神楽市の人口はそれほど多くない。田舎の街なので、変な噂があればすぐに広まってしまうのだ。
「そうなると、僕達で何とかするしかないですね」と考え込む晴真。
依芙姫は右手を上げ「碧威君に乗ってスーパーピジョンの屋上の駐車場からパチンコスロット・マールの屋上に飛び移るのはどうかな? 」と提案した。

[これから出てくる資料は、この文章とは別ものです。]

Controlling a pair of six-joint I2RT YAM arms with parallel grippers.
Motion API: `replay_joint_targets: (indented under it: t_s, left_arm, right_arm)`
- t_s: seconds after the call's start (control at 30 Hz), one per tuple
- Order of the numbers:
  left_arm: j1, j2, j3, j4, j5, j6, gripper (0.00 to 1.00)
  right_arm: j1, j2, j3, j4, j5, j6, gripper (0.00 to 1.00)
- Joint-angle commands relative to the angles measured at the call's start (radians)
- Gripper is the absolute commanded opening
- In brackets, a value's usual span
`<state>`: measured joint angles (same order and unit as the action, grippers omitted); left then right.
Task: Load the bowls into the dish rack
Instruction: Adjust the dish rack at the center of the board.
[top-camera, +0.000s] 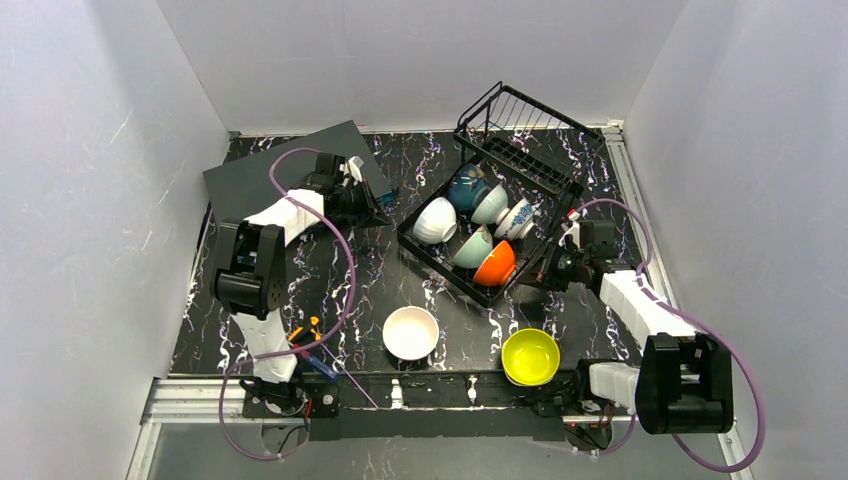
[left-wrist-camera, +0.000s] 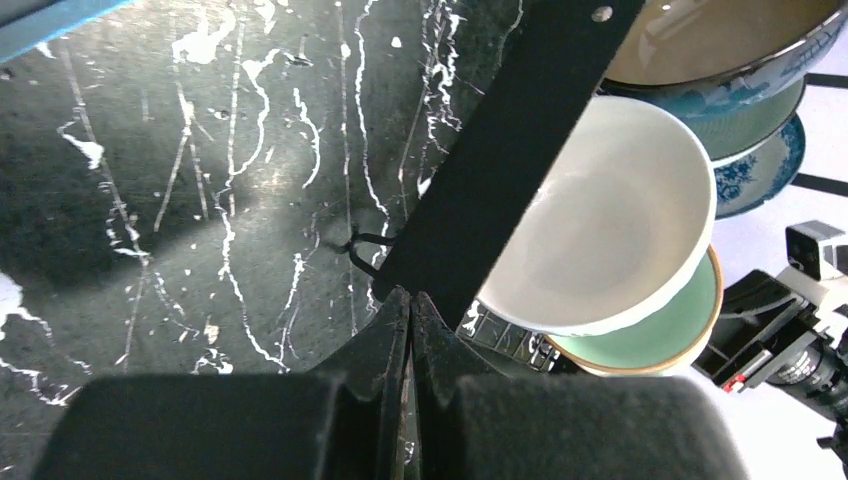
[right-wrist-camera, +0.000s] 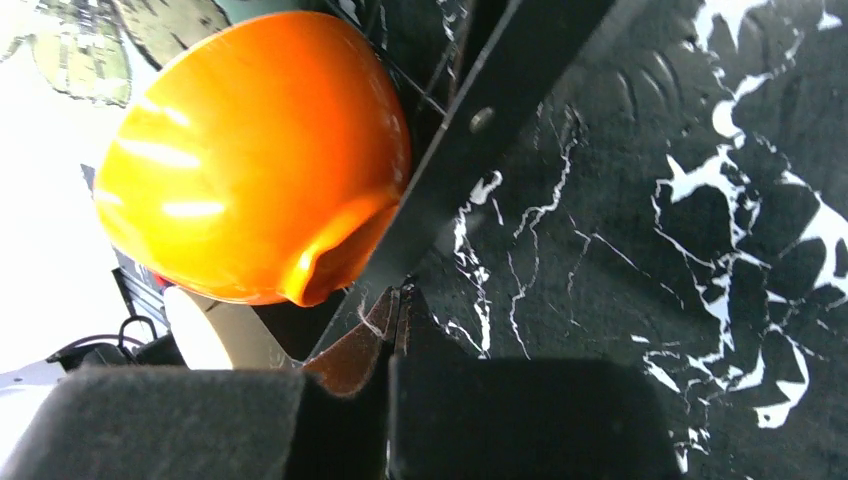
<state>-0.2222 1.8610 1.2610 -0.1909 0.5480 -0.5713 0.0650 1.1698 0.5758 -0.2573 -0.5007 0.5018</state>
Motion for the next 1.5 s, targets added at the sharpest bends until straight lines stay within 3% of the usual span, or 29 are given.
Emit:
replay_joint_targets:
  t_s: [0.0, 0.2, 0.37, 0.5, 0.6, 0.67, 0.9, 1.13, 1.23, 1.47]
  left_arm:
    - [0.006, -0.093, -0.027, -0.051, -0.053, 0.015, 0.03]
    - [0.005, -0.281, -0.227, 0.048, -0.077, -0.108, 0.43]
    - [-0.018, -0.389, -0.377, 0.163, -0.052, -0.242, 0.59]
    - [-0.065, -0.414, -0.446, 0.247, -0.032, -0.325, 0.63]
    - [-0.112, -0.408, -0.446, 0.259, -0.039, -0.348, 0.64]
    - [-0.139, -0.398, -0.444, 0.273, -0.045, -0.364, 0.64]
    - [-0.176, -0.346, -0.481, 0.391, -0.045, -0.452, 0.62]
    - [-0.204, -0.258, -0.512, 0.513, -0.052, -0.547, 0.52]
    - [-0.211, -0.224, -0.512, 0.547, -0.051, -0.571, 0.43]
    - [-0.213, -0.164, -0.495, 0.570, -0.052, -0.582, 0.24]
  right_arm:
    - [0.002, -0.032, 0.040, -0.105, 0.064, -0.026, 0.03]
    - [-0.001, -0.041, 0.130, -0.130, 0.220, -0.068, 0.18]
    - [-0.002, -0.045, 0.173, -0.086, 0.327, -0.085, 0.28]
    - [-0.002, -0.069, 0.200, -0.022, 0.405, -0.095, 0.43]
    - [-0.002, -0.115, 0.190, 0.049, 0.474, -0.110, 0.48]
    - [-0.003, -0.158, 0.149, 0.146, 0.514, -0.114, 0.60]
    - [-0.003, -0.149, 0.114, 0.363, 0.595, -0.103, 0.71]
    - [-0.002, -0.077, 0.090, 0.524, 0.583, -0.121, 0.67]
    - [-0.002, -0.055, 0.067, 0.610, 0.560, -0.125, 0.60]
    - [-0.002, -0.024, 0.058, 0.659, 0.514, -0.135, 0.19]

スーパーピジョンは鳩のマークが看板の関東地方の田舎町に出店しているスーパーマーケットである。
「それは良い考えだ」と手をポンと叩く康晴。
腕を組み考え込む様子で晴真が「問題は碧威がタバコの臭いに耐えられるかどうかです」と意見を述べた。
「そうだね。人間の私でもタバコの臭いが苦手だし。嗅覚が鋭い碧威君はきっともっとキツイかもね」
3人の人間の言動を静かに聞いていた碧威は口を開いた。
「大丈夫です。僕も行きます」
「碧威君、タバコの臭いは私でも本当にキツイんだよ。この前も私達人間には気付かない臭いに碧威君は苦しそうにしてたよね」と依芙姫は碧威を心配そうに見つめた。
「心配してくれてありがとう、依芙姫ちゃん。でも、このまま激しい雨が続くということは土砂崩れや森の樹木が倒壊する可能性もあるんだ。《森の守り人》としてはこの事態は防がないといけない。だから、僕も行く。もし、臭いに耐えられそうもなかったらすぐ離れるから」
最近、飼い犬のように甘えてばかりの碧威だったが、久しぶりに見せた真剣な表情は美しく凛々しかった。依芙姫は一瞬碧威に見惚れてしまった。
「ありがとう。でも無理しないでね」
「うん」
「それはそうとあんまりゆっくりしていると、雨降り小僧は悪妖になっちゃうんでしょ? 」
「そうだ」
「作戦を立て次第、すぐに行った方がいいかな? 」
「そうだな」
「見張はいるのかな? 」
康晴が「どれ……」と言って、沖津鏡で雨降り小僧の周囲を確認した。
「……見張がいるね」
「では、武器は……」と4人は救出の段取りを話し合った。
康晴は腕時計を見て3人に声をかけた。「6時半だ。既に辺りは暗い。気をつけるのだぞ」
依芙姫と晴真は雨合羽を身につけ、蜂比礼の布をマントのように羽織った。碧威は狼の姿に変身しており、背には蜂比礼の布が敷かれている。
「うん(はい)」と少年少女、狼は返事をした。